Digital Asset Business Act – Statement of Principles
In September 2018, the Bermuda Monetary Authority (the “BMA”) released their statement of principles pursuant to section 5 of the Digital Asset Business Act 2018 (the “DABA”). Before a licence may be granted to a digital asset business company, the BMA needs to be satisfied that the criteria under schedule 1 of the DABA are satisfied or are capable of being satisfied. Once licensed, digital asset businesses are subject to the authority’s continuing supervision and regulation including the criteria for licensing.
The statement of principles sets out how the BMA proposes to interpret the minimum criteria for licensing its class M and class F licenses as well as its approach to general supervision and the use of its enforcement powers.
Personal Information Protection Act 2016
There has been no change on introduction of Bermuda’s PIPA, which awaits the appointment of Privacy Commissioner.
Banks and Deposit Companies Amendment Act 2018
Bermuda’s Premier recently announced that the Government of Bermuda was close to finding a banking solution for the FinTech sector in Bermuda and was hopeful of making further announcements on the matter in the coming weeks. This would prove to be a major step forward for the industry in light of the limited number of banks around the world willing to service businesses that directly or indirectly work with digital and blockchain assets.
In September 2018 a number of working groups were established by the Cayman Islands Government to agree the broad parameters for a legislative approach for Cayman to adopt to promote and regulate emerging technologies including blockchain and digital assets. As part of that consultation, in November 2018 the Government announced that a technology neutral regulatory sandbox would be introduced in the Cayman Islands to encourage, foster and incubate companies operating in this fast moving sector. The Government has also confirmed that it is exploring how regulated digital identity solutions could help streamline and replace more traditional paper-based approaches to AML and KYC compliance. Further details on these initiatives are expected in spring 2019.
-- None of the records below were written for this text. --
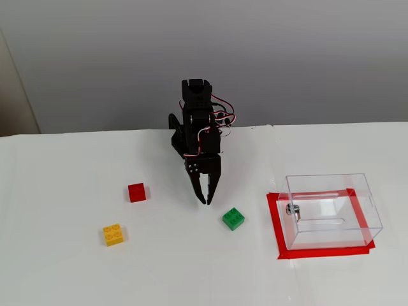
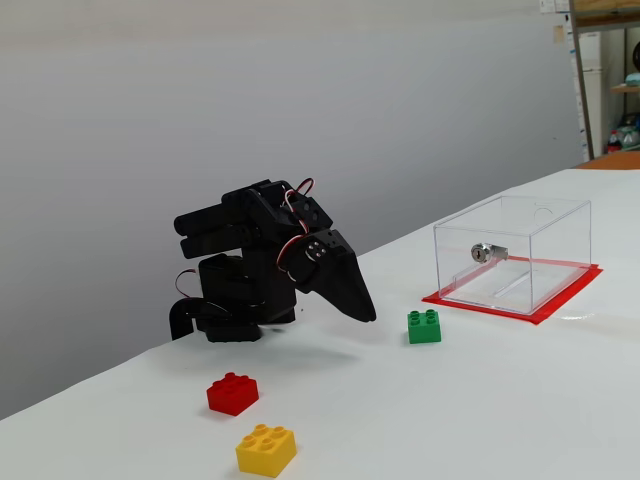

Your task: Pick the yellow lego brick and place it into the transparent box

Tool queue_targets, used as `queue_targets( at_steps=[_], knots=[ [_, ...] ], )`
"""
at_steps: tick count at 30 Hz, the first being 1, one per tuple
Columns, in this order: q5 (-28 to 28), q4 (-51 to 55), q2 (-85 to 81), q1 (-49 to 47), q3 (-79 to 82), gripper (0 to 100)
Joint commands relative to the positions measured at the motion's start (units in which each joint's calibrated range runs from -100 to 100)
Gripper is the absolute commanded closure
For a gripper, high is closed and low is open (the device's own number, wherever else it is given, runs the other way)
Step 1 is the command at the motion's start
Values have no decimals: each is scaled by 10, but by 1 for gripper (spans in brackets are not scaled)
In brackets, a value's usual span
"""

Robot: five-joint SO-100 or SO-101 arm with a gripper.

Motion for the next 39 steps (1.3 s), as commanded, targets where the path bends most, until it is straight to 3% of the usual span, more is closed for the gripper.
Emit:
queue_targets(
  at_steps=[1,10,25,39],
  knots=[
    [1,-8,-7,4,5,98],
    [-3,1,4,6,-82,98],
    [-3,4,318,91,-467,98],
    [-4,153,485,264,-739,98]
  ],
)
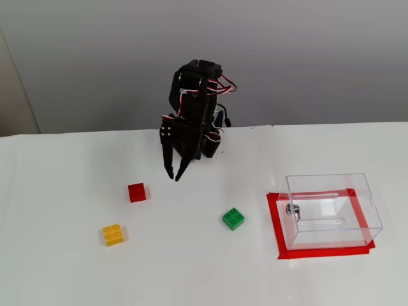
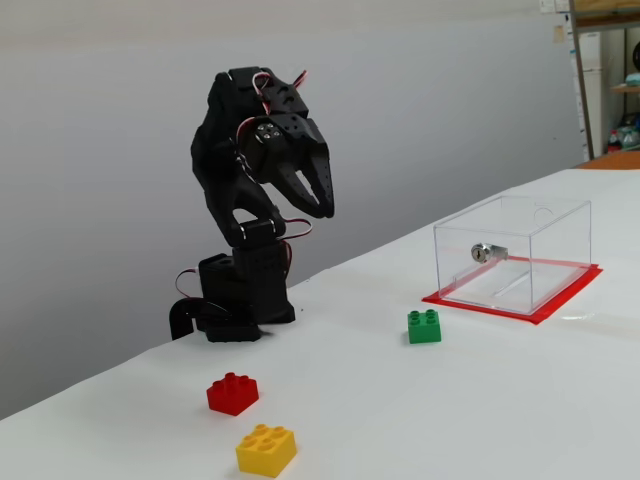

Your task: Pick the yellow lego brick and place it into the transparent box

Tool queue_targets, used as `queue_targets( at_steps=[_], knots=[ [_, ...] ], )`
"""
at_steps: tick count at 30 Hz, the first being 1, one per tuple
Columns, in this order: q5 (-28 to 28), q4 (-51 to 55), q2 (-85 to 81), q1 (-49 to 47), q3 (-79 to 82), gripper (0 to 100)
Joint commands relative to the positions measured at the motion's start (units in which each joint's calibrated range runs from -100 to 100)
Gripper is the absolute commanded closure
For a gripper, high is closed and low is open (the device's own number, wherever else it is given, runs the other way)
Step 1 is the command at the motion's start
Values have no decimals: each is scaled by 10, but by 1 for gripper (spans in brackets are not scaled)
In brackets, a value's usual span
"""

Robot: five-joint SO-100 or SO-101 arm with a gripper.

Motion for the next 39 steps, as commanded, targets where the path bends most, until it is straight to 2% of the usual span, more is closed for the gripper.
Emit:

To give organisations in Cayman additional time to achieve compliance, the date on which Cayman’s Data Protection Law will come into full force has been put back to 30 September 2019. The Ombudsman, which will have responsibility for enforcing the new law, has recently published guidance to assist data controllers with their compliance obligations. The guidance can be found at https://ombudsman.ky/data-protection
British Virgin Islands
Following on from the welcome amends to BVI’s anti-money laundering policies in late 2018 to accommodate digital verification, the BVI remains an attractive jurisdiction for digital asset and blockchain-focused businesses, including digital exchanges. A regulatory sandbox remains under discussion between the government and the BVI Financial Services Commission and further guidance on both this and the use of digital assets more widely is expected in the coming months.